I couldn’t figure out the third party site’s authentication system, so instead of pulling in a page and parsing it using BeautifulSoup, I use Selenium to attach to it like a web browser.
The third party site, however, is utterly terribly written. It’s full of tables nested within tables, and missing closing tags and everything else that reminds you of the old “FrontPage” designed sites that only worked on IE. They don’t consistently use ids or names or anything else to help me find the right bits of data, so I’ve had to wing it and parse things out using regular expressions all over the place. But worse is that every now and then they change things around a bit in a way that breaks my scraping.
The way I’ve been scraping in the past was I used the Selenium “standalone” jar, attaching to this java process that pretends to be a web browser without actually being a browser. Which is important, because I run the scraping process on my web server, which is a headless linode, and like most web servers doesn’t even have X11 running on it. (Some components of X11 got installed on it a while back because something needed something that needed something that needed fonts, and voila, suddenly I’ve got bits of X11 installed.)
This method has worked great for several years – when I’m debugging at home I use the version of the Selenium webdriver that fires up a Chrome or a Firefox instance and scrapes, but then when it’s working fine I switch over to the version that connects to a
java -jar selenium-standalone.jar process. I don’t know what the official term is, so I’m just going to call it “the selenium process”.

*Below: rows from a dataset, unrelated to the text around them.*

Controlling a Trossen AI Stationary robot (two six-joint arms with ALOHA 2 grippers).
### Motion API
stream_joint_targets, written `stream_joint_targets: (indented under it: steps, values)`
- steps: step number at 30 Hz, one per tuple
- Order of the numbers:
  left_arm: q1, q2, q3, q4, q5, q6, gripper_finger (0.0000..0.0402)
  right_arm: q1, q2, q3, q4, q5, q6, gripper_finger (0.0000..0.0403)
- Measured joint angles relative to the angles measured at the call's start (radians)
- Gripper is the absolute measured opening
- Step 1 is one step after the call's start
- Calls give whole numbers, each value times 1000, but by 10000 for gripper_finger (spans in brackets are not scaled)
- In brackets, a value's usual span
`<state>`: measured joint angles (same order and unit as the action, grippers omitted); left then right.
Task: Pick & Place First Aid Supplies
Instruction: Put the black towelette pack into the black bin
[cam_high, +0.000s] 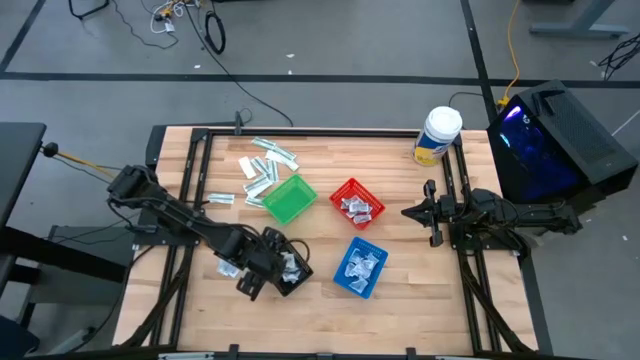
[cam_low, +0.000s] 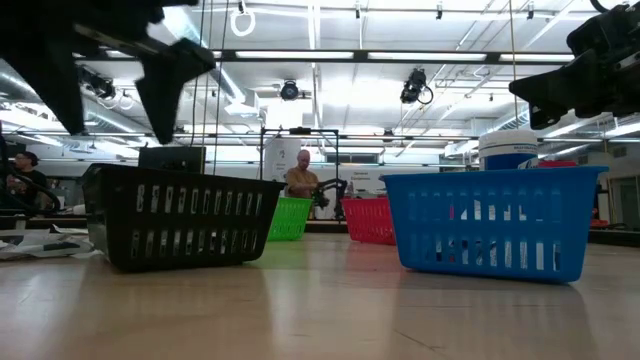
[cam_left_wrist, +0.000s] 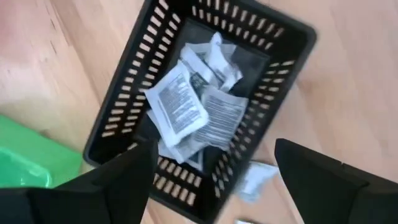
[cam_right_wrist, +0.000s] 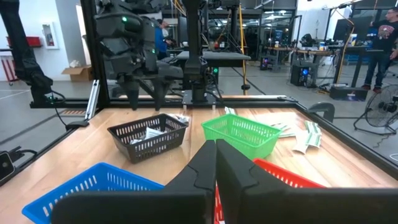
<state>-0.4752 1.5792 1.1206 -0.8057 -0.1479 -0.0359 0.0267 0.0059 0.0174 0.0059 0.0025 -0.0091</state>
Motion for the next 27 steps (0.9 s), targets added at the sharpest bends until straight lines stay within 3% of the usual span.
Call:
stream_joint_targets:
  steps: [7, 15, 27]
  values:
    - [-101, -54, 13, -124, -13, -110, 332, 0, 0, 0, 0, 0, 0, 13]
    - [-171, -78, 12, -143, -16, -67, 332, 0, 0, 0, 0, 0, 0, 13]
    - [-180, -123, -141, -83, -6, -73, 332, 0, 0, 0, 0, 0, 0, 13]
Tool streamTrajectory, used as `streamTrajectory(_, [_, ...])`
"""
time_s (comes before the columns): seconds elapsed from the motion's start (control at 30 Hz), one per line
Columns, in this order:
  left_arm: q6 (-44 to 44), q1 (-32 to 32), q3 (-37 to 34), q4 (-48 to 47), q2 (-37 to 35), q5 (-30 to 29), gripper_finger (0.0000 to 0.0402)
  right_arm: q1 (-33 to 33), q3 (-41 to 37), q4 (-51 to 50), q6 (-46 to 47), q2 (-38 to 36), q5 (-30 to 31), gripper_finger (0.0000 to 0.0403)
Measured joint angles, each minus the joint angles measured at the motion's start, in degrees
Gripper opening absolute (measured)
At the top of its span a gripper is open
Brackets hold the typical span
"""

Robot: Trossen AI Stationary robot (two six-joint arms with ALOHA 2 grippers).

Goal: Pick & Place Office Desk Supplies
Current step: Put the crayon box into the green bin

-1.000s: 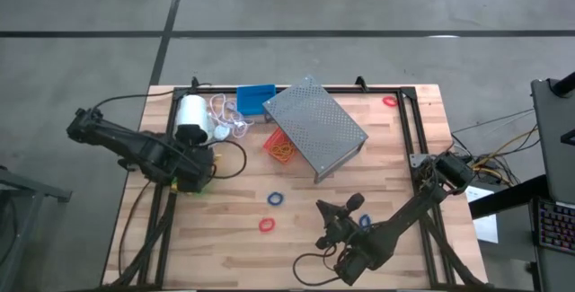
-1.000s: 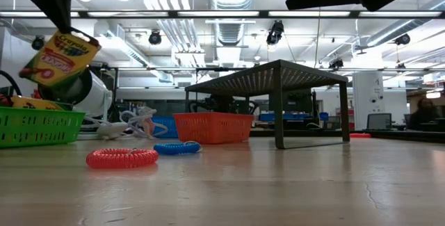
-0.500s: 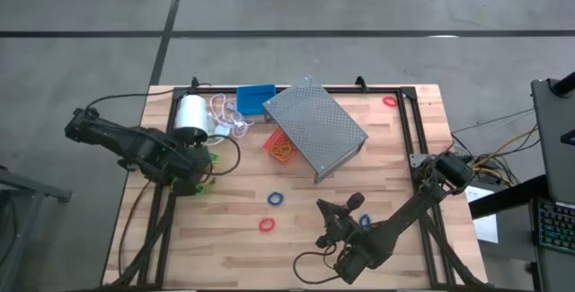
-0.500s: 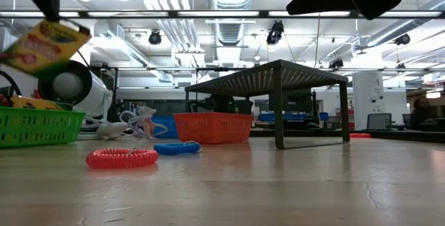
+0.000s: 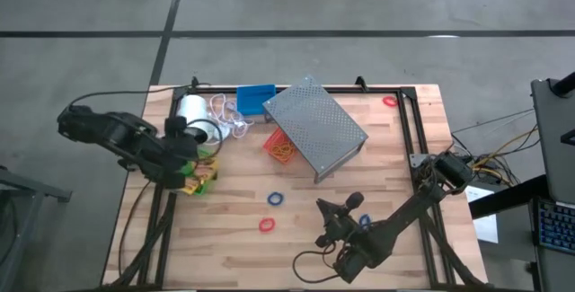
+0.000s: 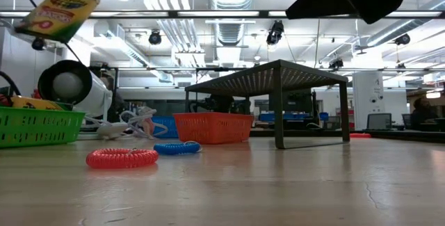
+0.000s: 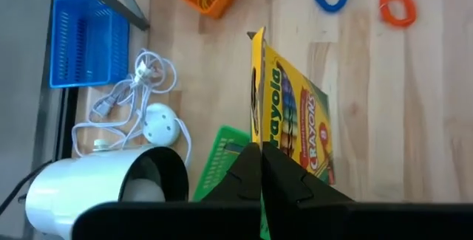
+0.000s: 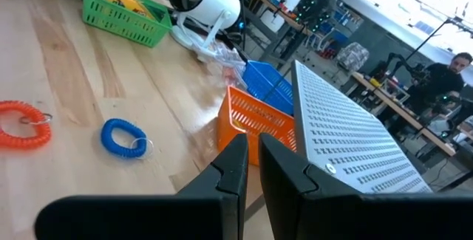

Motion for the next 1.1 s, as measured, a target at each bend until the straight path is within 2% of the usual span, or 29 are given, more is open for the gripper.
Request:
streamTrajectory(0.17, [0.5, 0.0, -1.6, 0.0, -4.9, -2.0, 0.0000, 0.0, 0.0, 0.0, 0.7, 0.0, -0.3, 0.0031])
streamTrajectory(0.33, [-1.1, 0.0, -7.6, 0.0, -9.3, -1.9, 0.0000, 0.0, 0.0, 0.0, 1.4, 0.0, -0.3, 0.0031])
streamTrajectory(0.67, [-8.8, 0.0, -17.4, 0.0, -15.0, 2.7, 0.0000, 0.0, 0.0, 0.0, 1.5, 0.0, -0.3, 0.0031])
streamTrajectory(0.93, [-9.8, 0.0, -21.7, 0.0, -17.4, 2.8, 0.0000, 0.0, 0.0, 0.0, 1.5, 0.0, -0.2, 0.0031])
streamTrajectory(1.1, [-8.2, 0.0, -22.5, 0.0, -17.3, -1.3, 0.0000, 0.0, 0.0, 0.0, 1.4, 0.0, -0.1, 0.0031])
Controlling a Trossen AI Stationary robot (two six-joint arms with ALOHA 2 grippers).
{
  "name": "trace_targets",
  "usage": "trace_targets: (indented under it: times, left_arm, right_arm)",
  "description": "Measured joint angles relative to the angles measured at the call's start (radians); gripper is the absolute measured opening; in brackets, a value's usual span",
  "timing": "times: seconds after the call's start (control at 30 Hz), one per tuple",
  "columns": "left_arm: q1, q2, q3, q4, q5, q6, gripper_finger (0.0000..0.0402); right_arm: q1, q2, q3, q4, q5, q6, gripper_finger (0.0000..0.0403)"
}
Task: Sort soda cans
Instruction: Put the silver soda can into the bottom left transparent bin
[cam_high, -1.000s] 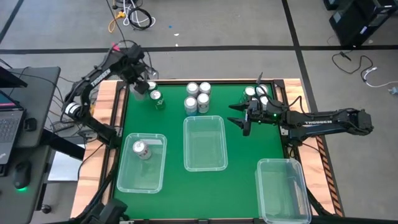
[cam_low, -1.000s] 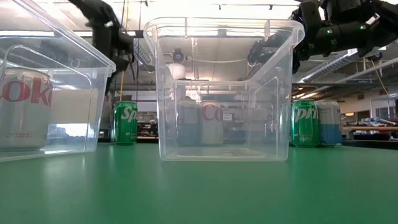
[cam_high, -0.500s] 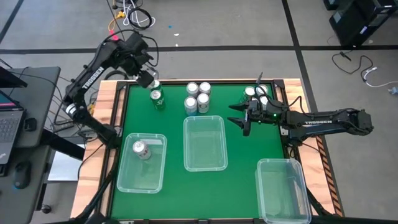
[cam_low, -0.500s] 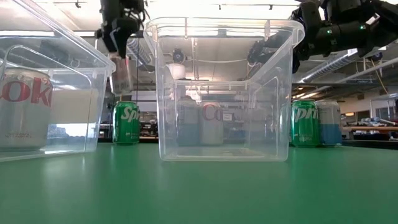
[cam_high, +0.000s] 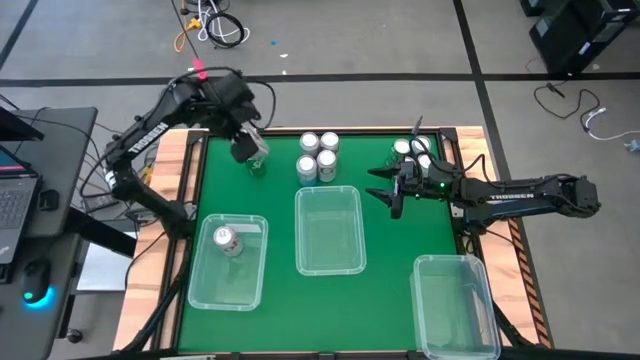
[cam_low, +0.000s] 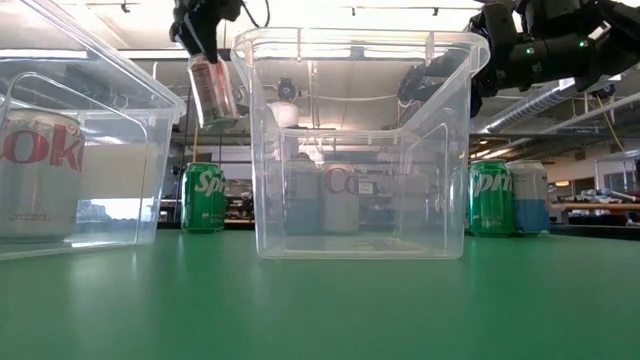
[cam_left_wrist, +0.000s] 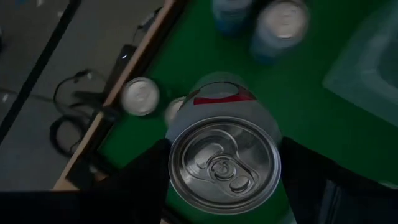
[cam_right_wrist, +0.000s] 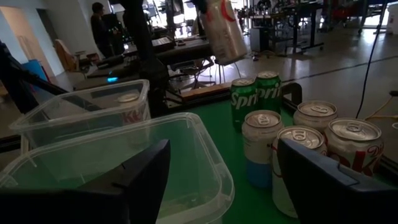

I tried a bunch of different ideas, and followed a bazillion web links and tried a bunch of things from those places. Nothing worked. Eventually I had to give up and install Firefox on my web server, and an optional piece of the selenium api called “geckodriver” that launches Firefox. Fortunately selenium knows how to launch Firefox in a headless manner (although installing it did drag in even more bits of X11 that I don’t actually want or need). That actually worked on the site, after I figured out how to put the geckodriver file somewhere on the path and get the geckodriver.log file put somewhere useful. But I’ve got it done for now. Until the next gratuitous change.